I will remember the books you put into your hands and read year after year until they changed you and the day you promised me five dollars if I read A Tree Grows in Brooklyn, and when I did I understood you a little better. I will remember the years when you ate sunflower seeds all day, spitting the seeds onto a paper plate at the cabin, and the peanuts you ate only after breaking them and two and removing the little "santa clause" from the middle. I will remember the pies and the cakes and the cookies you made because as your daughter would say, sometimes we need to "feed the soul." 

How proud you were of me for studying English and for writing. How proud you were of yourself when you studied and wrote and planned a different future. There were the times you drove me crazy, the times I wanted to scream at you. But then you were there in front of me laughing and telling your stories and making jokes and calling us all honey, and I couldn't stay mad for long. 

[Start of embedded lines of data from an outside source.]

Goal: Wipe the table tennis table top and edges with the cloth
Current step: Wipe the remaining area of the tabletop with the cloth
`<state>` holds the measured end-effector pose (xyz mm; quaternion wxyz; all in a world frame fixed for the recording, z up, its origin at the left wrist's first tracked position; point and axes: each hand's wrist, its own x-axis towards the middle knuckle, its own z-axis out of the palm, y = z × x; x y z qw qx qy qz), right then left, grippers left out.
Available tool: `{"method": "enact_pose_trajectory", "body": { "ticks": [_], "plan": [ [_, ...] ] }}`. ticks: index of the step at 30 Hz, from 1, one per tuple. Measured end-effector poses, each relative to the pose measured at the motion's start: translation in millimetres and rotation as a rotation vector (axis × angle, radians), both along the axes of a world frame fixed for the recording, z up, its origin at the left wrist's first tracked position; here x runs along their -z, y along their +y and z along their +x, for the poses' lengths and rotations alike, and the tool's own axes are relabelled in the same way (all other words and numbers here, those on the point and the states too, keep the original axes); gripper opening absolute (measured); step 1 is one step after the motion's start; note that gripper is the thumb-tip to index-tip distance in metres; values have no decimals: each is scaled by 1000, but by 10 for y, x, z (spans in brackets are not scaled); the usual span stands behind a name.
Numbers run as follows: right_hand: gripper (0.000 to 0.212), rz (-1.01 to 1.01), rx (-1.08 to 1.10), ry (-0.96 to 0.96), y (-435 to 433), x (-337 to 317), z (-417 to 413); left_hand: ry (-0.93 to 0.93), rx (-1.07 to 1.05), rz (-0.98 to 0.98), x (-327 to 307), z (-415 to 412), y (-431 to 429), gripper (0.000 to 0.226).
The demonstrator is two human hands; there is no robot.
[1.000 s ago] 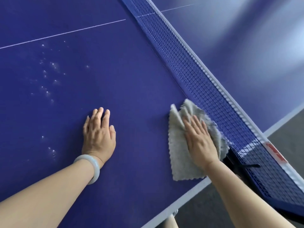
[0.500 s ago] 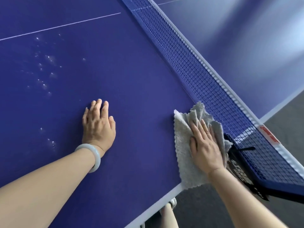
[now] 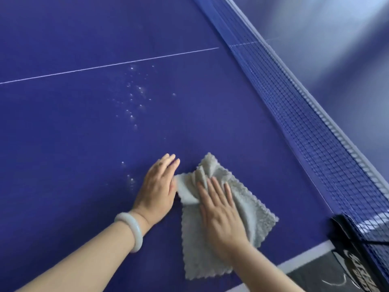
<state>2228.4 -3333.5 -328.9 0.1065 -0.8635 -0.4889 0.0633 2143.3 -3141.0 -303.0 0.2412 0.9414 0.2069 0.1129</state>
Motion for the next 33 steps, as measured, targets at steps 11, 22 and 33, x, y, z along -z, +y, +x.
{"method": "enact_pose_trajectory", "body": {
  "ticks": [11,22,33],
  "plan": [
    [59,-82,-260,-18,-46,-94,459,159,-121,135,92,-119,-170,46],
    [63,-234,494,42,685,-29,2168,212,-66,165,107,1124,246,57],
    [71,-199,137,-29,1352,-31,3088,208,-131,177,154,1634,347,55]
  ]
}}
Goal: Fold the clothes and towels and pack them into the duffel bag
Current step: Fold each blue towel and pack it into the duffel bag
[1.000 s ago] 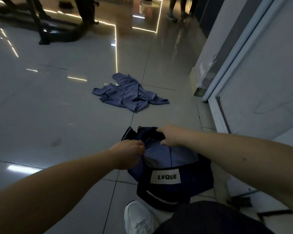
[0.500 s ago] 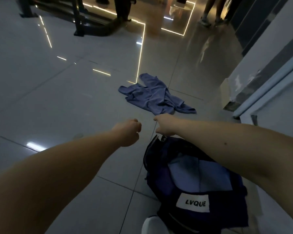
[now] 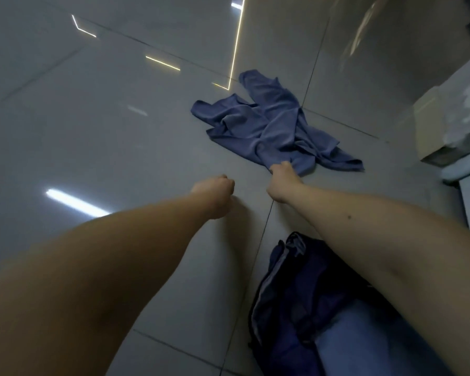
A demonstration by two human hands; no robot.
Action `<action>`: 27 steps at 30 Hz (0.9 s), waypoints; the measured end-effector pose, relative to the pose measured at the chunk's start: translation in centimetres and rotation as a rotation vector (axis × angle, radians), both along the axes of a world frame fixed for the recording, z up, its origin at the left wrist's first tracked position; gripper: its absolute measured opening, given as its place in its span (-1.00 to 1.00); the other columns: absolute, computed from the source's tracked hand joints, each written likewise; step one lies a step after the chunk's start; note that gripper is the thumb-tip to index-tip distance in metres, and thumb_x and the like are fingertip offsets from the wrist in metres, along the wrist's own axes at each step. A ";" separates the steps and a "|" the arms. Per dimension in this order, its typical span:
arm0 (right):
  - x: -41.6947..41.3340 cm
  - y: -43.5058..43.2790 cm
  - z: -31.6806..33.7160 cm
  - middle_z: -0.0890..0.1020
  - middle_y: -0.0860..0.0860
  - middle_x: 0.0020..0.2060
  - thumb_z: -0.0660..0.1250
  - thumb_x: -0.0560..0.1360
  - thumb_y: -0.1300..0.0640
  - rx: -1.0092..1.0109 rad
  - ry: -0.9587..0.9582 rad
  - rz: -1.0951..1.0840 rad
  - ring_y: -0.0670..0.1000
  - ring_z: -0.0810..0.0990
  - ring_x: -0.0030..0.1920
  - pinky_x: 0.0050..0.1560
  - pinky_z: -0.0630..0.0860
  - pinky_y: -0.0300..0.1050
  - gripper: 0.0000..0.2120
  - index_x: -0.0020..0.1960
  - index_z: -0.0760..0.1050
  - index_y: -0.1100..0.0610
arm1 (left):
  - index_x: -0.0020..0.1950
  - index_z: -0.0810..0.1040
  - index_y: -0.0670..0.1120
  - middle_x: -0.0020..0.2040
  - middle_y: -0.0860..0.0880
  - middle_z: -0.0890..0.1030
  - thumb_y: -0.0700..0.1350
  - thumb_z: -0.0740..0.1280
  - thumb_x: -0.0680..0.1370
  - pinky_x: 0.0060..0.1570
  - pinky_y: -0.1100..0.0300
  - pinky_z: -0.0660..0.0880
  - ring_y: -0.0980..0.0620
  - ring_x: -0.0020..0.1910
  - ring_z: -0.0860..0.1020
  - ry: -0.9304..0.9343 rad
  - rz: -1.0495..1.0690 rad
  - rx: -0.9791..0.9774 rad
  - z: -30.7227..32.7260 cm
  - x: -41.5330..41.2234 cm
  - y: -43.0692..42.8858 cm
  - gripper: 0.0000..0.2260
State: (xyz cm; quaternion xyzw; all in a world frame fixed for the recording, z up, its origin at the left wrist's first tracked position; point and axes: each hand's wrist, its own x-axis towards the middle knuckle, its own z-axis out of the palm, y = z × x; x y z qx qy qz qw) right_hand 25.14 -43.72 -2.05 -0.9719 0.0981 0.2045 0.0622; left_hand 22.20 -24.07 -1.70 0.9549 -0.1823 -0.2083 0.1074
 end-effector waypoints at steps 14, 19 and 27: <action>3.4 1.0 -4.1 0.58 0.15 -0.15 0.26 0.57 0.06 0.461 -0.290 -0.425 0.17 0.51 -0.08 -0.18 0.49 -0.18 -0.84 -0.12 0.51 0.12 | 0.26 0.48 -0.11 0.23 -0.12 0.49 -0.07 0.20 0.62 0.09 -0.03 0.49 -0.16 0.17 0.50 0.001 0.084 -0.048 -3.7 3.9 0.2 -0.75; 1.4 2.7 -2.2 0.58 0.08 -0.24 0.23 0.41 0.07 0.569 -0.451 -0.112 0.12 0.51 -0.14 -0.12 0.43 -0.06 -0.89 -0.29 0.43 0.00 | 0.52 0.21 -0.06 0.50 -0.08 0.25 -0.08 0.40 0.52 0.23 -0.11 0.46 -0.18 0.40 0.36 -0.170 0.194 -0.297 -3.2 6.2 0.0 -0.38; 1.1 3.0 4.2 0.45 0.03 -0.34 0.17 0.59 0.28 0.997 -0.711 -0.337 -0.03 0.41 -0.30 -0.21 0.39 -0.12 -0.74 -0.26 0.35 0.08 | -0.01 0.53 -0.13 -0.02 -0.17 0.57 -0.07 0.32 0.51 0.02 -0.03 0.45 -0.18 0.04 0.49 -0.371 0.245 -0.420 -0.1 8.4 0.6 -0.86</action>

My mom, Trish; Kris; Dick; Bob


I will remember your hands and your feet and the slope of your shoulders as you walked down the road, away, away lost in your own world. I will remember the way you daydreamed and loved and believed in all of us. I will remember your courage in the face of death and your refusal to give up your life. I will remember your passion. I will remember the way you believed their was good in us all. Every one of us. 

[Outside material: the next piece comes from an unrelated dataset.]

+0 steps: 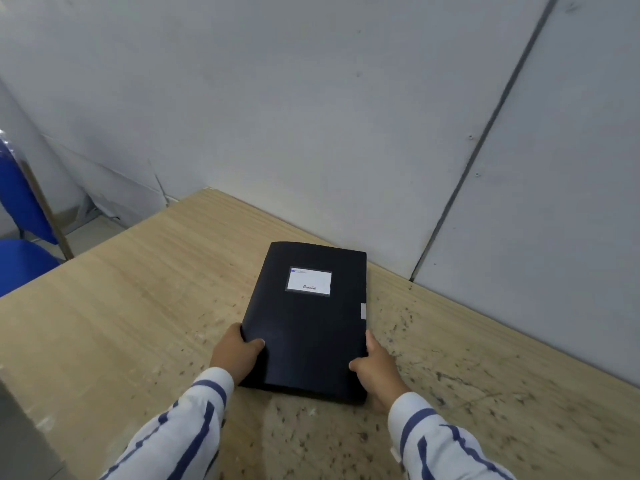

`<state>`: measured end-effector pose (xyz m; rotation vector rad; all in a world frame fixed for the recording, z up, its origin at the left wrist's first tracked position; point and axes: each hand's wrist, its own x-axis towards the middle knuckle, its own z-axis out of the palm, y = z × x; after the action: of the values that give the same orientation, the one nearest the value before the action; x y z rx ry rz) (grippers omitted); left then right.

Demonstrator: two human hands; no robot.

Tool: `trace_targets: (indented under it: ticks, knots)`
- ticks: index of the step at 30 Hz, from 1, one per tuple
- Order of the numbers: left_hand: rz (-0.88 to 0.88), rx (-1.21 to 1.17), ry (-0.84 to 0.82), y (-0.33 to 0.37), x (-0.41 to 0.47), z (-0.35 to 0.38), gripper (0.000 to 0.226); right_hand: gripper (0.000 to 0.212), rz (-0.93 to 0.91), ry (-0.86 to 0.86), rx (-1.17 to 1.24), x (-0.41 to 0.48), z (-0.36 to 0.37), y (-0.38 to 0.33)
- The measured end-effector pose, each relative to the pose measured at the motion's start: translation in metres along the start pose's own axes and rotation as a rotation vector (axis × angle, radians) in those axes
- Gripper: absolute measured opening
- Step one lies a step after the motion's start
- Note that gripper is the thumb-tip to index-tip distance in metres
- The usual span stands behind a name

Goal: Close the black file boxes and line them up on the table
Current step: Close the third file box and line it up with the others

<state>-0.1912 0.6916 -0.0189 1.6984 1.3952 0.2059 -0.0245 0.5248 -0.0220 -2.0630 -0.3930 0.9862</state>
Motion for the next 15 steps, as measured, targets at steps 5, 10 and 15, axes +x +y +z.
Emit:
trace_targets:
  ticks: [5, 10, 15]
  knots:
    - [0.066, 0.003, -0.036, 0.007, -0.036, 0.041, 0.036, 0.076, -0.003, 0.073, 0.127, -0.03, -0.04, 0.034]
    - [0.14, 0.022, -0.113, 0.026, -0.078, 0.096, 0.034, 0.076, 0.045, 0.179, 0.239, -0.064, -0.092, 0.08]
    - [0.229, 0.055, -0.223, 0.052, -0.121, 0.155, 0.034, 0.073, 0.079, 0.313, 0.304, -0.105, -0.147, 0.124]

This is how I will remember you, with your blond hair and your tanned skin in the heart of summer, sitting in peace, quiet and alone, listening and watching and knowing the things you knew, the secrets like tiny poems that shattered in your lap, in your hands, from your lips and disappeared. Fleeting, as always, the world. Beauty like shadow at dusk on an August night when the echo of voices ring the loudest and the children are still splashing in the lake, unwilling to come in for the night, to give up the water and find their beds and their sweet, sweet dreams. And you always and you, will be there in that dusk light--the best light of day--the easy hour when the day is nearly done and our hearts are full, our minds ready, when dreams come easy.